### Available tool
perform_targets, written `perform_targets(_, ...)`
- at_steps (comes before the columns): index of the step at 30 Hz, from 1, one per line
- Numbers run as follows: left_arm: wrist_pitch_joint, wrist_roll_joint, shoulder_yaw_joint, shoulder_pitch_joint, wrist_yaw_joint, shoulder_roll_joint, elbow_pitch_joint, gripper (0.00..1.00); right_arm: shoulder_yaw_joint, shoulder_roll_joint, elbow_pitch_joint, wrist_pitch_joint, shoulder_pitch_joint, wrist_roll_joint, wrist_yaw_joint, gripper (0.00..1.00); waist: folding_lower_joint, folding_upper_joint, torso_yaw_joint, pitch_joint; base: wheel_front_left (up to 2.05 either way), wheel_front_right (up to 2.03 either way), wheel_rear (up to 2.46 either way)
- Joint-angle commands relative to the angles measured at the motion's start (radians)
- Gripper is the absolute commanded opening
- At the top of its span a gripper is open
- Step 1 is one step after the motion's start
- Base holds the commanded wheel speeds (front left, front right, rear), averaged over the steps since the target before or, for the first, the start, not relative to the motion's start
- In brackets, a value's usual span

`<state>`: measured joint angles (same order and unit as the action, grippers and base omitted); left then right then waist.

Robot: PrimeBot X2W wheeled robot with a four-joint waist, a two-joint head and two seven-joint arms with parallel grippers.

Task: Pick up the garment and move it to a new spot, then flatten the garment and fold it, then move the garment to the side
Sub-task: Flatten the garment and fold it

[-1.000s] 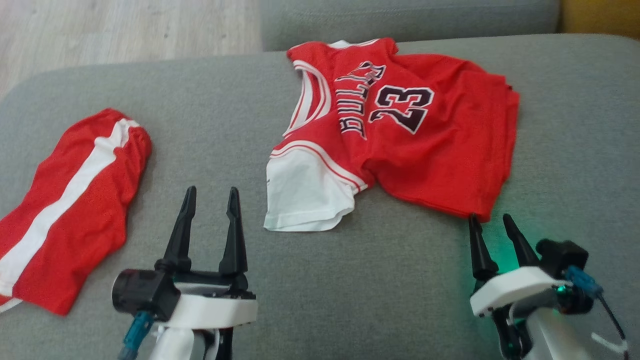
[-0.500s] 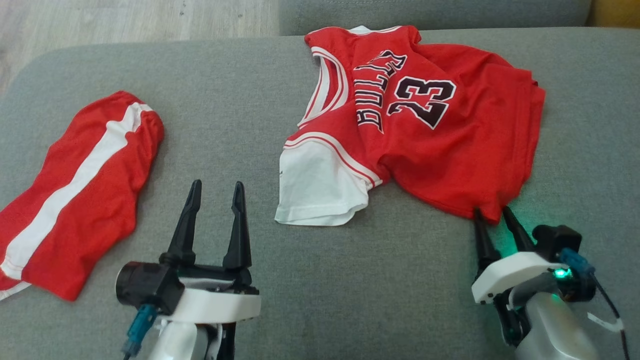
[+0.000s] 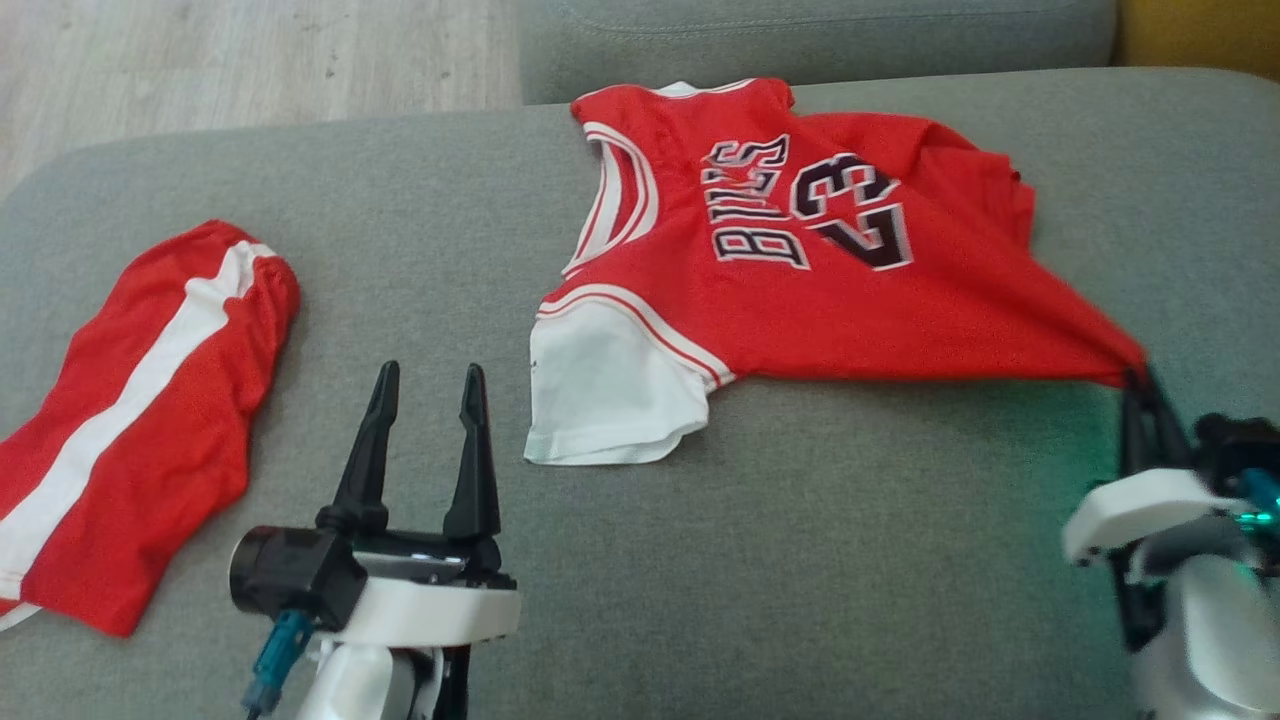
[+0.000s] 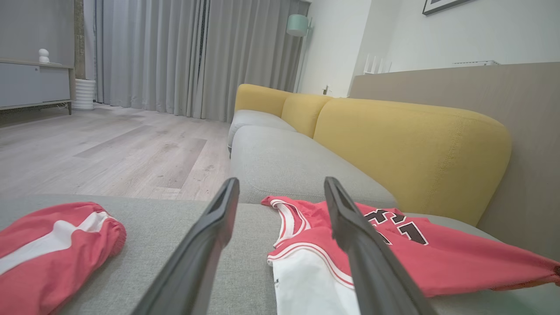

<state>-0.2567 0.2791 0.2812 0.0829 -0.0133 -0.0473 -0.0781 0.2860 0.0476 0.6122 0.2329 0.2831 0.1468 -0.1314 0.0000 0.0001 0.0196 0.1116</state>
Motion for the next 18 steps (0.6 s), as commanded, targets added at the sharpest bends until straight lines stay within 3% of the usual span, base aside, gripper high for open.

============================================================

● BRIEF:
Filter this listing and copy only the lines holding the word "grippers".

● SOLUTION TO THE PROBLEM:
`<state>`: measured joint angles (same order and unit as the action, grippers and base omitted); left then right then waist.
Robot: PrimeBot X2W wheeled robot with a four-joint waist, a two-joint head and two seven-joint arms with parallel grippers.

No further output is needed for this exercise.